### EXERCISE PROMPT
Take from the material every line that contains the word "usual".

### GIVEN DATA
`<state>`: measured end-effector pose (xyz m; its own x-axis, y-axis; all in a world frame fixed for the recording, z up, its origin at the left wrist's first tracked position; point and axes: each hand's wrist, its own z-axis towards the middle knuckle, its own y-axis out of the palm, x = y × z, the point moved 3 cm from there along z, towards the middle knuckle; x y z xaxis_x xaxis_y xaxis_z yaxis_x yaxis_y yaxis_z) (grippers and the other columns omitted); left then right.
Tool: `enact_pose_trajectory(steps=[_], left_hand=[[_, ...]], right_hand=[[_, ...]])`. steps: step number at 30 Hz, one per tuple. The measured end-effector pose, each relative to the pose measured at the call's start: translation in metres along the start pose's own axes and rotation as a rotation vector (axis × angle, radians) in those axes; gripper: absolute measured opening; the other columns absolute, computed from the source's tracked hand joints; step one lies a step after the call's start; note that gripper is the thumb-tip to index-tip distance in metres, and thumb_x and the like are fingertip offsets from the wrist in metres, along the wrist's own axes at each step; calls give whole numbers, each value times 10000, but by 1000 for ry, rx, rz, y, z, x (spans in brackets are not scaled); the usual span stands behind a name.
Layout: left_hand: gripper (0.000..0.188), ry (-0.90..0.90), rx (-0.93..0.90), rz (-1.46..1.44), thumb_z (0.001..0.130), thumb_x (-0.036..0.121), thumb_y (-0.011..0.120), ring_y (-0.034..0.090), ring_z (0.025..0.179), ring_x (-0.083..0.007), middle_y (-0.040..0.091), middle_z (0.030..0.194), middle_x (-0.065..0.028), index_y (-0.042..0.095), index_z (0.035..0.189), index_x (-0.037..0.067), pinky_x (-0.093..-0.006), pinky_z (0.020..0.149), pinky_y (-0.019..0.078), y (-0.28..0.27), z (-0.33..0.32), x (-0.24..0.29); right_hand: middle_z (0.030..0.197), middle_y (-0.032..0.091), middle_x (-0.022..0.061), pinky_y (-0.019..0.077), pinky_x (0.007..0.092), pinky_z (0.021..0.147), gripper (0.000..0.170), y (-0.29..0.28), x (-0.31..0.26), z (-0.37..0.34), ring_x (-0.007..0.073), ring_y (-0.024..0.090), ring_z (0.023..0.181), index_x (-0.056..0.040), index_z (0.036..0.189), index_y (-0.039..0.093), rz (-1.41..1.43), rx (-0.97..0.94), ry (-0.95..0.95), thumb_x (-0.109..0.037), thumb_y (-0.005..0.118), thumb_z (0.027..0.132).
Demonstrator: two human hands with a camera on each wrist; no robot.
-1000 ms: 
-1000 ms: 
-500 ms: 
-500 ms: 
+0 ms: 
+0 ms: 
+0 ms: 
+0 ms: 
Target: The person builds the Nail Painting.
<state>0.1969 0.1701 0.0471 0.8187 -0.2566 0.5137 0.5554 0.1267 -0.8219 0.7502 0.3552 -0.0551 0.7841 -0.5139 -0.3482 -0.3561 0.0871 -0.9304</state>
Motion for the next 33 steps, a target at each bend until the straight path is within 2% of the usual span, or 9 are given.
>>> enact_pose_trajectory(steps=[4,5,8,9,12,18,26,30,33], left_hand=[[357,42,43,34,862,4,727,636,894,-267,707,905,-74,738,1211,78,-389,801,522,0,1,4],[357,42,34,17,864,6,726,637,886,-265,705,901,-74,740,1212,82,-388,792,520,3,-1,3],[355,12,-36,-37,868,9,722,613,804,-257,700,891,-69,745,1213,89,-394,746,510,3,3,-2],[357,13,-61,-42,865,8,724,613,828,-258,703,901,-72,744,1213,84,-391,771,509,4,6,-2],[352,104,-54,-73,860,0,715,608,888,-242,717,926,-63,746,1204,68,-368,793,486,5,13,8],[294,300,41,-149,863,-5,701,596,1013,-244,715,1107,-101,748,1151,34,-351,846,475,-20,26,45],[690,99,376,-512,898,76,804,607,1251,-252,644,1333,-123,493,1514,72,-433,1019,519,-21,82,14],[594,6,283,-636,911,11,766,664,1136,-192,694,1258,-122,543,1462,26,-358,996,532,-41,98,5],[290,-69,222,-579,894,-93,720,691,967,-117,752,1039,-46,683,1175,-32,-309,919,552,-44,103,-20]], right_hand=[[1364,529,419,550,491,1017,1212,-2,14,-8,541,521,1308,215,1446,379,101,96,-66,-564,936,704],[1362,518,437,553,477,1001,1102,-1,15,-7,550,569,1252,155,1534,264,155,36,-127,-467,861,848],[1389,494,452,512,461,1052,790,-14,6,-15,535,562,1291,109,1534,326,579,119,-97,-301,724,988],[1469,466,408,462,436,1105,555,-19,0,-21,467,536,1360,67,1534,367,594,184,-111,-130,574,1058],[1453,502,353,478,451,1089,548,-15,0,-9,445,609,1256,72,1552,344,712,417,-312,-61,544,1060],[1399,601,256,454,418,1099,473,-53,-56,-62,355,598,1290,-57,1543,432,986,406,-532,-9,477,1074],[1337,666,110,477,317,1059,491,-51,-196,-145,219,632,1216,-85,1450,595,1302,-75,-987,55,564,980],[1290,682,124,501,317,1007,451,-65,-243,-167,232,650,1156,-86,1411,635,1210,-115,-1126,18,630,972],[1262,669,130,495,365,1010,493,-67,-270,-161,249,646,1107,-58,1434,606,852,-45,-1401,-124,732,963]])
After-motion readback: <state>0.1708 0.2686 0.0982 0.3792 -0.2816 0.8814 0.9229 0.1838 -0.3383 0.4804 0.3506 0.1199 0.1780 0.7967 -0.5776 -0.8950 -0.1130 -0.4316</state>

### RESULT
Tool: `enact_pose_trajectory(steps=[_], left_hand=[[_, ...]], right_hand=[[_, ...]])`. steps: step number at 30 Hz, one per tuple. The measured end-effector pose, each relative to the pose measured at the call's start: translation in metres along the start pose's own axes and rotation as a rotation vector (axis × angle, radians) in those axes; gripper: absolute measured opening; the other columns absolute, computed from the source's tracked hand joints; step one lies a step after the call's start; note that gripper is the thumb-tip to index-tip distance in metres, and thumb_x and the like are fingertip offsets from the wrist in metres, along the wrist's own axes at each step; calls give whole numbers, each value times 10000, but by 1000 for ry, rx, rz, y, z, x (spans in brackets are not scaled); the usual span stands behind a name.
Motion for the next 33 steps, a target at each bend until the straight path is within 2% of the usual span, or 9 are given.

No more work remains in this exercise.